Speaking from my own experience. In my current group, a full test pass have about 4,000 test cases in total. When I joined, it took more than 24 hours to run and had only 80%-90% passing rate during most part of a release cycle. People were not happy with it but most of them seemed to think that’s just how it supposed to be. I told them no, it definitely can be much better. I told them that when I joined my prior group, things were in bad shape, too: it took >24 hours to run 12,000 test cases and similarly had only 80%-90% rate, but later we fixed it: the test duration shortened to sub-day (somewhere around 16-18 hours) and the failure rate dropped to low single digit %. I kept repeating this to everybody, telling them that since it was achieved in my prior group, we must be able to achieve it here as well. I also told them to have the right expectation of time: in my prior group, it took more than a year to fix it, so we should also anticipate similar amount of time to fix it here.

Knowing the achievability helped. Knowing approximately how long it will take to get there also helped. My team committed to improve the test efficiency and agility and made small and big investments one after another. After about 15 months, we were able to finish the same full test pass in just 7.5 hours. After about 2 years since we started the endeavor, 98-99% passing rate has become the norm. Had we not known the achievability, my team probably would have hesitated to make the investment, or pulled some resource out in the middle of the endeavor, due to having not (yet) seen the light of the end of the tunnel.

Experience (Still) Matters

In my 10+ years’ experience in software engineering, I have seen that for many times, seemingly good (or at least harmless) ideas, from architecture design to engineering process, caused severe problems after several years.

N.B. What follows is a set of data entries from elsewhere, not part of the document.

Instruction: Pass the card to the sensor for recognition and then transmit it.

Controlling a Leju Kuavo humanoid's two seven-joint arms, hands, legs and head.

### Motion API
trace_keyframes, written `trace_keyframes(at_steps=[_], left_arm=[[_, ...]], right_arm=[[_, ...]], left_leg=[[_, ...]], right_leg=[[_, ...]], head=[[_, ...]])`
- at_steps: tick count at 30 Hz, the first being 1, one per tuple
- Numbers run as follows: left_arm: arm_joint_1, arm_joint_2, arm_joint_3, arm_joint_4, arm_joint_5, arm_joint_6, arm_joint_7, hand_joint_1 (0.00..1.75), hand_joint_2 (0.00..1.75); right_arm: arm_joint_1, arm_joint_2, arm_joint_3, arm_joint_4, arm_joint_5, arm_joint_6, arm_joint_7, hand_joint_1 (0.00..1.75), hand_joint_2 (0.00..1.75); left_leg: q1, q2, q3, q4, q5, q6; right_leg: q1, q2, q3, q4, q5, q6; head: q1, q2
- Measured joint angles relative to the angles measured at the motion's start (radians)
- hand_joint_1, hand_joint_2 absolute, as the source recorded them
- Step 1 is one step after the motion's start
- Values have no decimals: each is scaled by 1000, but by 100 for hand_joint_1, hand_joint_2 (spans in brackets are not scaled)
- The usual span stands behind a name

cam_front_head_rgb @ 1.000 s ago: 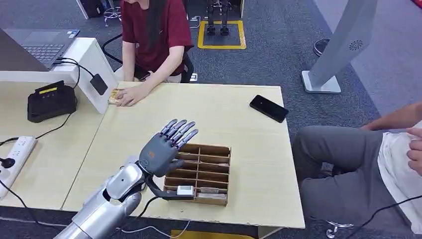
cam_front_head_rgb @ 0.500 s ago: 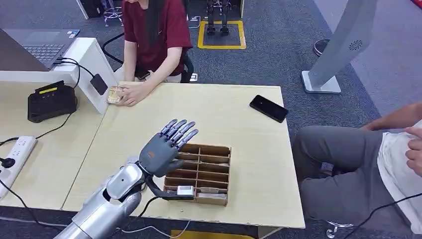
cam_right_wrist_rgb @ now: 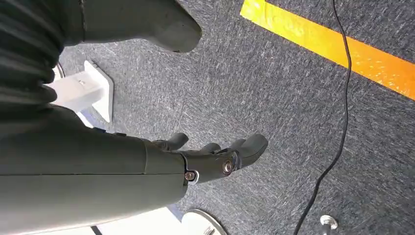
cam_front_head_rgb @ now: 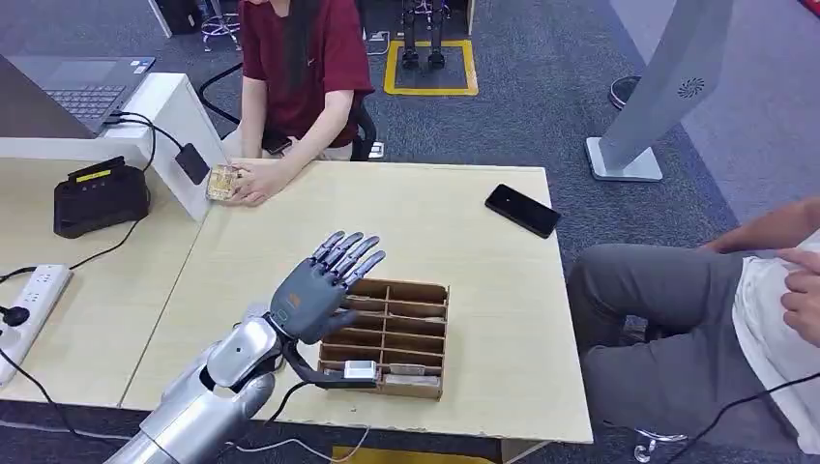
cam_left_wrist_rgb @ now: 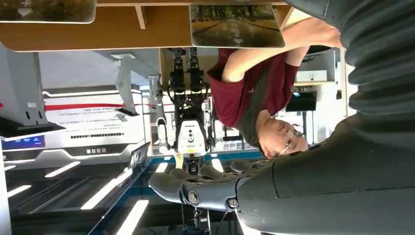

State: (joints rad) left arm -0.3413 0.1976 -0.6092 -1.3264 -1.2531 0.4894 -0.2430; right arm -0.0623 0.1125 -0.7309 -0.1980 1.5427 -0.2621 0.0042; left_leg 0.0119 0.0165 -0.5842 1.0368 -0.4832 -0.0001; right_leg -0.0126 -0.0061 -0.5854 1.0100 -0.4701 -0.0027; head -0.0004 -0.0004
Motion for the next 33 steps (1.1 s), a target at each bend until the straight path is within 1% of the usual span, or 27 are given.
trace_keyframes(at_steps=[23,24,25,26,27,28,30,33], left_arm=[[0,0,0,0,7,-5,-2,0,175],[-1,1,0,1,42,-37,-21,0,175],[-1,22,0,-2,134,-127,-65,0,175],[1,39,0,-16,278,-260,-97,0,175],[-1,58,0,-26,382,-341,-120,0,175],[0,73,0,-31,445,-385,-129,0,175],[3,100,0,-37,464,-396,-136,0,175],[6,123,0,-47,465,-400,-140,0,175]], right_arm=[[0,0,0,0,0,0,0,0,175],[0,0,0,0,3,0,-1,0,175],[0,0,0,0,7,1,-5,0,175],[0,0,0,0,7,2,-8,0,175],[1,0,0,0,7,2,-11,0,175],[3,0,0,0,7,3,-12,0,175],[5,0,0,0,7,3,-14,0,175],[4,0,0,0,7,5,-14,0,175]], left_leg=[[0,0,0,0,0,0],[0,0,0,0,0,0],[0,0,0,0,0,0],[1,1,0,0,0,0],[0,2,0,0,0,0],[0,1,0,0,0,0],[1,1,0,0,0,0],[1,-1,0,0,0,-1]], right_leg=[[0,0,0,0,0,0],[0,0,0,0,0,0],[0,0,0,0,0,0],[0,1,0,0,0,0],[0,1,0,0,0,0],[0,1,0,1,0,0],[0,0,0,1,0,0],[1,-1,0,1,0,0]], head=[[0,0],[0,0],[0,0],[1,0],[0,0],[0,0],[0,0],[0,0]])
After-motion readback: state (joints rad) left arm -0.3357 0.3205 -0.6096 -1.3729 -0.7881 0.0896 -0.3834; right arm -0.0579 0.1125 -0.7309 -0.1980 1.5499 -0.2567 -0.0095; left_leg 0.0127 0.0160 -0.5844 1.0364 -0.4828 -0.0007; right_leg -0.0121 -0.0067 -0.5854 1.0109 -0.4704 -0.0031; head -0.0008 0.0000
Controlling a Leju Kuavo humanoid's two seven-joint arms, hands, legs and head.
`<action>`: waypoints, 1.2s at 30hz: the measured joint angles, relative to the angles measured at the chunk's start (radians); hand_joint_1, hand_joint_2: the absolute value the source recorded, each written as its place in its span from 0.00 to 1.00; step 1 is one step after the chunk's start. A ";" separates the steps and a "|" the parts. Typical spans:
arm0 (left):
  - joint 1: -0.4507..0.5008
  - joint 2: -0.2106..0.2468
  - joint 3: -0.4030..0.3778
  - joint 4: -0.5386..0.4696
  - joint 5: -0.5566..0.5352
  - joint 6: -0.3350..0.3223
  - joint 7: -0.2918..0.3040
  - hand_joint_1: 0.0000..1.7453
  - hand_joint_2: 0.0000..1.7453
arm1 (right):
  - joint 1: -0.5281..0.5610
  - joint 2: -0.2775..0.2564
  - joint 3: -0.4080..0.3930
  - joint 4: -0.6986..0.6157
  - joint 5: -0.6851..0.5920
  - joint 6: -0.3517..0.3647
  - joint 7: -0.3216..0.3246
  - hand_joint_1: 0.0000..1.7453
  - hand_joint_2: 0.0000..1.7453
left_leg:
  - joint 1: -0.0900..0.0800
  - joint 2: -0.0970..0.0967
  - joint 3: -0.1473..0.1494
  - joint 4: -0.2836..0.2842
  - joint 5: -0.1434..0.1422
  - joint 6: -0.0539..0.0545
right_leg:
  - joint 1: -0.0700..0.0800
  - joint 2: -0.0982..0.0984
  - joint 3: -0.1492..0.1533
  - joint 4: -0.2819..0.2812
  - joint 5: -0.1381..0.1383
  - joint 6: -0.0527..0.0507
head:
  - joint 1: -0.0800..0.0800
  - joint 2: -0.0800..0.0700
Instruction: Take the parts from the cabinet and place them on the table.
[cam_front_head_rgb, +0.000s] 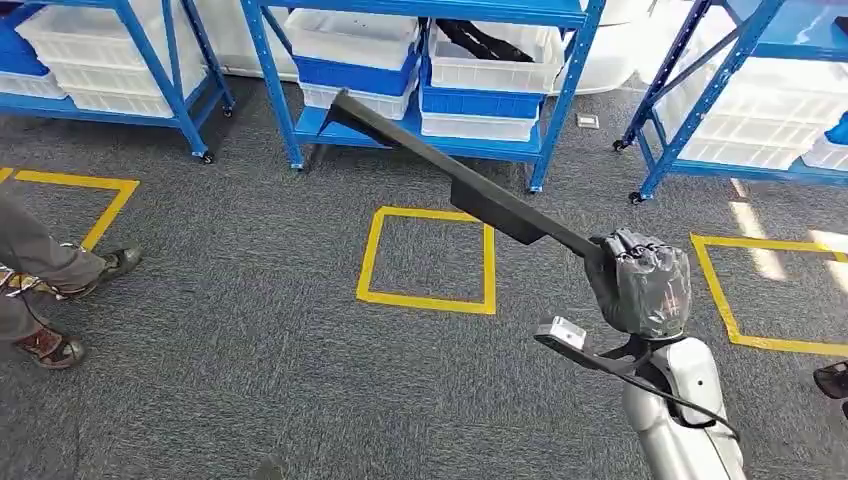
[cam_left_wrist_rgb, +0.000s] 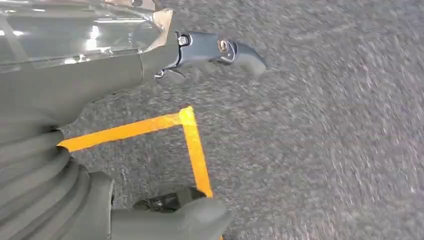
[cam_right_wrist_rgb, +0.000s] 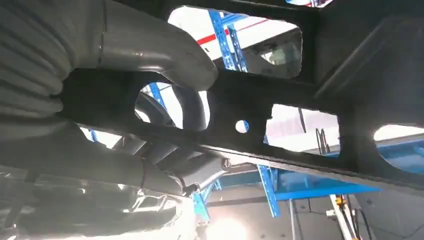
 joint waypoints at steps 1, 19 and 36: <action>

Some of them repeated multiple times or happened in more than one group. So I learned that those are things to avoid.

For example, I learned that in service oriented architecture (or microservices, to use the latest buzz words), 1-to-1 relationship between services is a bad design. It usually doesn’t seem harmful in the v1 stage, but it always causes pain in the ass down the road. I shared this learning in Azure last year and it was also shared by Mark Russinovich in 2014 //BUILD conference (“Avoid Cloud Fail”, slice 16-18 in his deck): “Rule: make components capable of talking to multiple versions concurrently”; “Use registration with ‘return address’ pattern”; “Adheres to layering extension model where dependencies are one way”.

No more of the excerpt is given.